_What this task involves:_ What is needed is a copy of each line in the listing below that contains "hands".

_Data records:_
[Start of Attachment]
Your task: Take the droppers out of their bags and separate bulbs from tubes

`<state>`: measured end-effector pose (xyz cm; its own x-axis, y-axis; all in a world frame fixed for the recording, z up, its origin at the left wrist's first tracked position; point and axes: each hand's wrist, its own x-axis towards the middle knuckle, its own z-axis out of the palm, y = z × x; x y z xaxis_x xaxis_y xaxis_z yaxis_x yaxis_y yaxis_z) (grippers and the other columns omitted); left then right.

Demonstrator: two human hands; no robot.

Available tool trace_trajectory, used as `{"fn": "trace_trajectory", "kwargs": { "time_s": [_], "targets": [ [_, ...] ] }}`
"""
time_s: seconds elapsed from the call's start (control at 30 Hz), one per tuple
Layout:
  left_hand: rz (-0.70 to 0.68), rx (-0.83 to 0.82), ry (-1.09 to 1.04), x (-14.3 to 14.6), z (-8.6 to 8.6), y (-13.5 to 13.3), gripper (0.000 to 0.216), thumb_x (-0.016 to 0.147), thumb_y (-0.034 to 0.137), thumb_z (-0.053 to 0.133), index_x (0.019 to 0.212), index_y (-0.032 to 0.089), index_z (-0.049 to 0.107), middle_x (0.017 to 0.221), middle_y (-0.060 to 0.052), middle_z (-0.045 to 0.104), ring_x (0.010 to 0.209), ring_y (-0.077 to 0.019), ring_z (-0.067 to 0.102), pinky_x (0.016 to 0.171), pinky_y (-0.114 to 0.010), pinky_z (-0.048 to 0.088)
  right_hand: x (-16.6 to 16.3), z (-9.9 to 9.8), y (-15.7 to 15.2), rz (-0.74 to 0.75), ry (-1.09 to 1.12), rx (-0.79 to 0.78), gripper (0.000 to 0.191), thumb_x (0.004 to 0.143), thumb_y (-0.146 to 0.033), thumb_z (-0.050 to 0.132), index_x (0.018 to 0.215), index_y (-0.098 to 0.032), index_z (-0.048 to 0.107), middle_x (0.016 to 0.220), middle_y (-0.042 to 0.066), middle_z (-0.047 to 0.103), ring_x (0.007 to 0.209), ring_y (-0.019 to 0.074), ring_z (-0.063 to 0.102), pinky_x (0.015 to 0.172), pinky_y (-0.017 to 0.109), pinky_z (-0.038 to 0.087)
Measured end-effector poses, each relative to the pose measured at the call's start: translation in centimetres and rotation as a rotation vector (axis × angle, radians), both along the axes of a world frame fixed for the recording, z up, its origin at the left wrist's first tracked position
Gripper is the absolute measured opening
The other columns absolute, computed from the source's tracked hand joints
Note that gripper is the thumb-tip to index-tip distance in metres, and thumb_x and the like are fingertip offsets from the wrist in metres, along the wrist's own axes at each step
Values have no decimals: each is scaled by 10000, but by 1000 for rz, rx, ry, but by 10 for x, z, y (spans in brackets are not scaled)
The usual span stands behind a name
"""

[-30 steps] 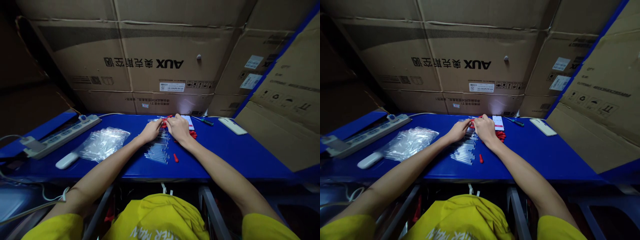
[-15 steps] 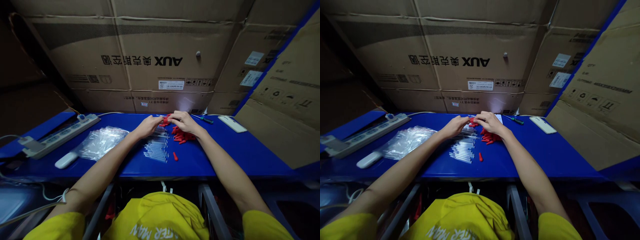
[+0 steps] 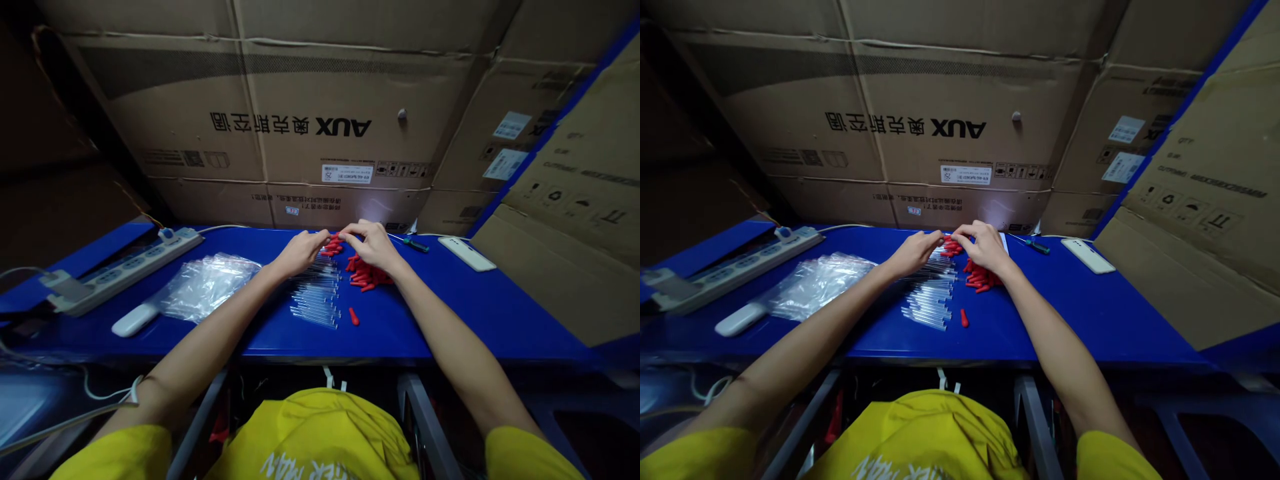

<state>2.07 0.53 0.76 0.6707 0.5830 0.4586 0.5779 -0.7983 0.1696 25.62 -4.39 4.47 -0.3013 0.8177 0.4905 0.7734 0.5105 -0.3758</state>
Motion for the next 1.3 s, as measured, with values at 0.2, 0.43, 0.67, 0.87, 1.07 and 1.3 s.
{"fn": "trace_trajectory", "kwargs": {
  "time_s": [0.2,0.43,0.67,0.87,1.07,1.3],
  "targets": [
    [-16,-2,-18,2,-2,4,320,1145,370,326,1023,213,576,809,-40,679,684,-181,587,660,-298,327,4,-3,5,-15,37,37,285,1038,-409,608,1039,-243,839,799,46,700,713,188,545,719,306,366],
    [-11,-14,-32,8,0,2,339,1147,385,322,1034,209,589,860,-59,714,712,-183,615,677,-287,354,5,-9,10,-21,68,51,277,1024,-421,622,1039,-267,852,820,51,726,736,198,559,720,314,370],
    [83,-65,-34,-16,-5,16,274,1106,330,385,975,214,595,791,-56,683,675,-186,584,659,-286,334,43,4,16,-57,271,213,393,1027,-496,576,939,-201,821,801,50,745,707,191,607,695,309,430],
    [143,-71,-174,-37,1,32,330,1130,373,367,1034,193,627,775,-30,648,685,-171,573,685,-278,358,93,2,29,-213,335,326,329,986,-476,647,939,-188,800,845,57,760,745,202,644,713,314,457],
    [-161,-14,47,-6,-7,12,336,1128,343,405,1143,191,705,1042,-98,684,938,-207,652,825,-304,473,49,-24,29,-36,-115,54,206,1011,-393,672,1086,-252,801,1041,73,786,962,251,632,862,353,450],
    [-110,-31,157,-21,-10,15,299,1097,327,481,1205,200,729,1100,-91,698,986,-221,673,830,-306,487,42,-27,24,-68,-327,-142,117,979,-322,734,1025,-234,796,1037,88,779,1014,267,638,864,348,442]
  ]
}}
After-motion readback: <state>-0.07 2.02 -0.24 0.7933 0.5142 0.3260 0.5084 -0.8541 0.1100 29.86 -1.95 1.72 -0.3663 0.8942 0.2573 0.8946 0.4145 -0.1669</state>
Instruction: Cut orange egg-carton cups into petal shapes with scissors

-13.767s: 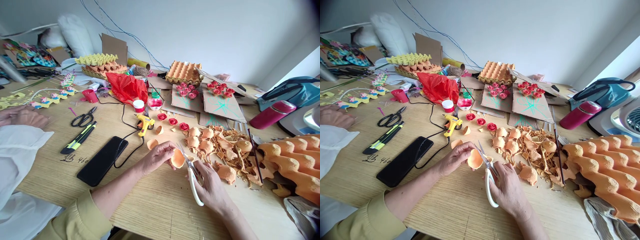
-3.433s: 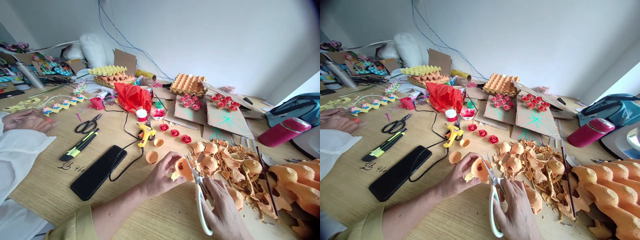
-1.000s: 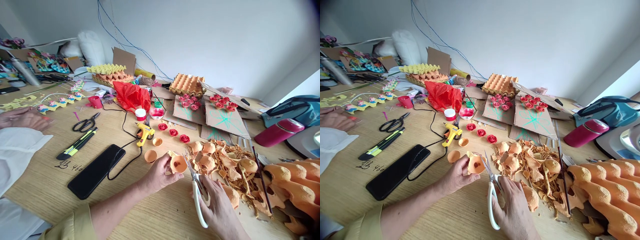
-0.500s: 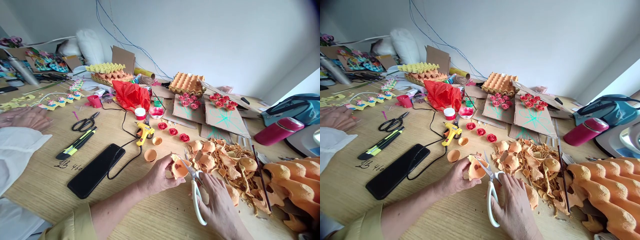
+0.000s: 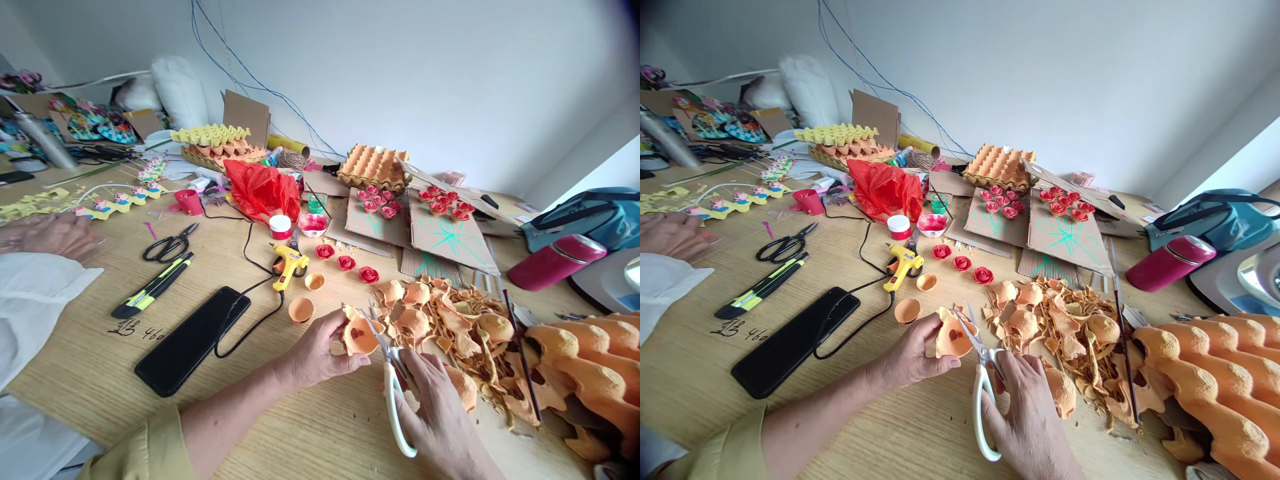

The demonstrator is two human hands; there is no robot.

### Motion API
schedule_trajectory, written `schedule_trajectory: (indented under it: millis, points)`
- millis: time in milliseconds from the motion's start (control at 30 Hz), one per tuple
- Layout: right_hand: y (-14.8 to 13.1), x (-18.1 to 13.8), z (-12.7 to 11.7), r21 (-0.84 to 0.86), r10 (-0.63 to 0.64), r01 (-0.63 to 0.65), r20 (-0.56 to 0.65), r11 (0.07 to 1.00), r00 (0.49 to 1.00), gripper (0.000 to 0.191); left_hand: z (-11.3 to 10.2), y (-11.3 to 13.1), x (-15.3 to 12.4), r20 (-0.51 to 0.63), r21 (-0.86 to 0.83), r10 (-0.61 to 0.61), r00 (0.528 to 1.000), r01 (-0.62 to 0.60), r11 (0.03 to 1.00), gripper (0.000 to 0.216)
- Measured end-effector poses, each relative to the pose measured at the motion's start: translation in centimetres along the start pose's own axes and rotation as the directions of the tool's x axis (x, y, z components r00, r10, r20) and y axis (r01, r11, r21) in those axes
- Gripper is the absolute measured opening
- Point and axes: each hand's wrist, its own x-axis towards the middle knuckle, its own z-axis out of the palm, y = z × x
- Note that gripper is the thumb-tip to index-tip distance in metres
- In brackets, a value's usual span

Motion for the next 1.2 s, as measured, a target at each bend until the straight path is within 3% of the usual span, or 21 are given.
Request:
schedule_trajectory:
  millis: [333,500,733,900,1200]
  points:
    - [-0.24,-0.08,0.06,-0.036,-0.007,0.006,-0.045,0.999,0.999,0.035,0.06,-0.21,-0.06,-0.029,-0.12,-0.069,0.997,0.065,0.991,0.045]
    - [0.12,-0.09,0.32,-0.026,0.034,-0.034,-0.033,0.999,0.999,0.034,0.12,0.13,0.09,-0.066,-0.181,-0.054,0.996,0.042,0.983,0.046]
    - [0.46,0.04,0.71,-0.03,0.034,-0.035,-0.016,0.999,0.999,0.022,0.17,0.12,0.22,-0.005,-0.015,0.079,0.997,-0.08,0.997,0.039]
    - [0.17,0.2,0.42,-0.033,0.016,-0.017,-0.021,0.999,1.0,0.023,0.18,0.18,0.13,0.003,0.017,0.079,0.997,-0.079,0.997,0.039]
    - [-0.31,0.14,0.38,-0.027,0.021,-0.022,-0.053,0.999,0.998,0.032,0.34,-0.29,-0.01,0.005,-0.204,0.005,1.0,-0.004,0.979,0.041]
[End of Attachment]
_Exercise output:_
Demonstrator: two human hands; no robot.
The demonstrator is two human hands; there is no robot.

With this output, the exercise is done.